6. It took a week or more to sort out that situation, which should never
have arrisen if people didn't gossip and rumour.
7. The work (2) has now been withdrawn, and I'm now being left with being
told "we have problems working out what work to give you".
So at this point, I view any kind of relationship with Linaro as being a
extremely poor, and probably no longer worth persuing - not because of
any fault of mine, but a total wreckage of our relationship due to bad
management behaviour within Linaro based on rumour and gossip.
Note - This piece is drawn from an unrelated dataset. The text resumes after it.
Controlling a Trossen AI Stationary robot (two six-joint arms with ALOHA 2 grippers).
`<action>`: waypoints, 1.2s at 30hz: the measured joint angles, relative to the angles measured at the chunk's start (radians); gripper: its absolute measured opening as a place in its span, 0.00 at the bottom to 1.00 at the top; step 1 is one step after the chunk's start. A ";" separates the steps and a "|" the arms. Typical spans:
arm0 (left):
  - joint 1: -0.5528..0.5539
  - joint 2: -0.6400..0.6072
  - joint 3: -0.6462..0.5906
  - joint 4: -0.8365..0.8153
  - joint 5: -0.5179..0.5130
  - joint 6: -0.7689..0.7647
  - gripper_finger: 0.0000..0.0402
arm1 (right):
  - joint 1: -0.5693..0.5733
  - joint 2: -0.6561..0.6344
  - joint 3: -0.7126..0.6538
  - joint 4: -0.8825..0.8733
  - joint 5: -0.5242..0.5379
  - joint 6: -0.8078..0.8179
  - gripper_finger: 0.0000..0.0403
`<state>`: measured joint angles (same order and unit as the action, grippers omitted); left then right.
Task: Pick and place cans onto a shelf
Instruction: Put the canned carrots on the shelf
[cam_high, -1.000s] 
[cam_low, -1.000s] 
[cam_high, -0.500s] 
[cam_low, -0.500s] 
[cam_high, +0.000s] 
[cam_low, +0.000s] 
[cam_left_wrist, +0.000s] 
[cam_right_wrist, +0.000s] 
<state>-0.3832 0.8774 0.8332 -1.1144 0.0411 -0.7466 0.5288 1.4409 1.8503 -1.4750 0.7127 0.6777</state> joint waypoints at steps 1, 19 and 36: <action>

Hence, I have never gone back and reviewed the patches Nicolas is
referring to, because I've *NO* idea what so ever what's going on with
Linaro. If they can't think of anything they want me to work on, and
this stuff is still outstanding then... well... what hope is there?
Now, I'm currently on holiday. I'm going to be on holday until after
mid-April. I'm not pulling anything until then. I'm not applying anything
until then. I'm not even reading this mailbox - and given current mail
rates at 300-400 messages per day, I will *not* be reading back over a
fortnights worth of email.
The only reason I'm trying to this is because Will Deacon pointed it out
to me via IRC.
So, in summary, this situation has been created by Linaro *themselves*
and it's all their problem. They can sort it out if they want to be
cooperative and give me the work that they were originally proposing.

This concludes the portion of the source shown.